Topic: Hash table in STL


Author: kanze@gabi-soft.fr (J. Kanze)
Date: 1996/05/28
Raw View
In article <31A760DF.7F3A@cyberspy.com> Rich Paul
<linguist@cyberspy.com> writes:

|> James Kanze US/ESC 60/3/141 #40763 wrote:

(Just for the record, all of what I actually wrote got cut.  Which is
OK, but the above line might lead to confusion.)

|> I suppose that what I'd like to see in the ( next iteration ) of the
|> standard is  something like this:

|> template<class key>
|> unsigned hash ( const key &k )
|> {
|>  return k.hash();
|> };
|> unsigned hash ( unsigned u )
|> {
|>  return u;
|> };
|> unsigned hash ( int i )
|> {
|>  return (unsigned)i;
|> };
|> //etc, etc, etc

I actually do something like this.  All of the classes I write provide a
hash and a compare function; a template like the above causes the member
hash function to be invoked, and specializations on the builtin types
allow them to work.

Specialization is still needed for numerous cases, the most frequent
being RefCntPtr (where the hash is actually of the object pointed to).

|> template<class key, class value, unsigned size>
|> class hash_table
|> {
|>  static unsigned hash ( const key &k )
|>  {
|>   return hash(k)%size;
|>  };
|> };

|> This seems to be a bit of the best of worlds.  A class you don't define
|> can be hashed  any way you like, though of course you can only use it's
|> publics.  A class you define can have a public hash function.

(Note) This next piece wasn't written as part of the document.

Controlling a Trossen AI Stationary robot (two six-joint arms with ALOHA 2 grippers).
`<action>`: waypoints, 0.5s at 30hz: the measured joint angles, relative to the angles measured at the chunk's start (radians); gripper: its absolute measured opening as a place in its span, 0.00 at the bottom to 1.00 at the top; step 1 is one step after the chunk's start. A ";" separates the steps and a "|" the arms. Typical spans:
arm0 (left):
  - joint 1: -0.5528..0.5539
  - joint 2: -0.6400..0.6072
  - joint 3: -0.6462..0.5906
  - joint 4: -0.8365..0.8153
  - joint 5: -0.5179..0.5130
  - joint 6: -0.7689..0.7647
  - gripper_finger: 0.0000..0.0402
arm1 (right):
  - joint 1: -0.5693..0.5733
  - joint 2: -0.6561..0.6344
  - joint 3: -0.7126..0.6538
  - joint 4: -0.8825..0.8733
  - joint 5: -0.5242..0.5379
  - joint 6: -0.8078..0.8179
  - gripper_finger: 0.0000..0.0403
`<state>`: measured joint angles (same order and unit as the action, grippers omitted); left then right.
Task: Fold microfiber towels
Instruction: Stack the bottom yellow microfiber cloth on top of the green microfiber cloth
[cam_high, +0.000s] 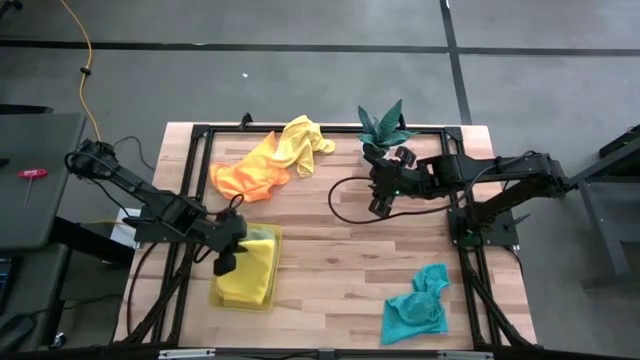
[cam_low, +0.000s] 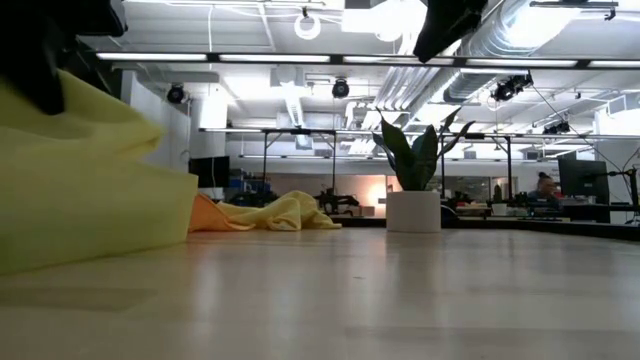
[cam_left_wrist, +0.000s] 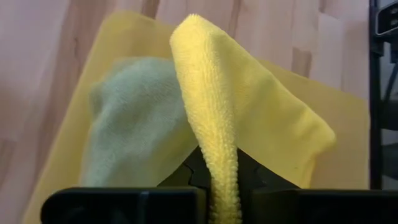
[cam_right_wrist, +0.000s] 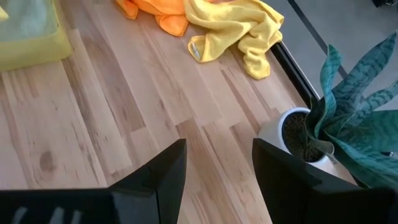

More correctly, any type for which the hash template function has not
been specialized requires a member function "hash".  There is *NO*
default for class types.

Since my discussion is moving away from standardization issues, I've set
followups to comp.lang.c++.moderated.  If your response returns to
standardization issues, feel free to set it back.
--
James Kanze           (+33) 88 14 49 00          email: kanze@gabi-soft.fr
GABI Software, Sarl., 8 rue des Francs Bourgeois, 67000 Strasbourg, France
Conseils en informatique industrielle --
                            -- Beratung in industrieller Datenverarbeitung
---
[ comp.std.c++ is moderated.  To submit articles: try just posting with      ]
[ your news-reader.  If that fails, use mailto:std-c++@ncar.ucar.edu         ]
[ FAQ:      http://reality.sgi.com/employees/austern_mti/std-c++/faq.html    ]
[ Policy:   http://reality.sgi.com/employees/austern_mti/std-c++/policy.html ]
[ Comments? mailto:std-c++-request@ncar.ucar.edu                             ]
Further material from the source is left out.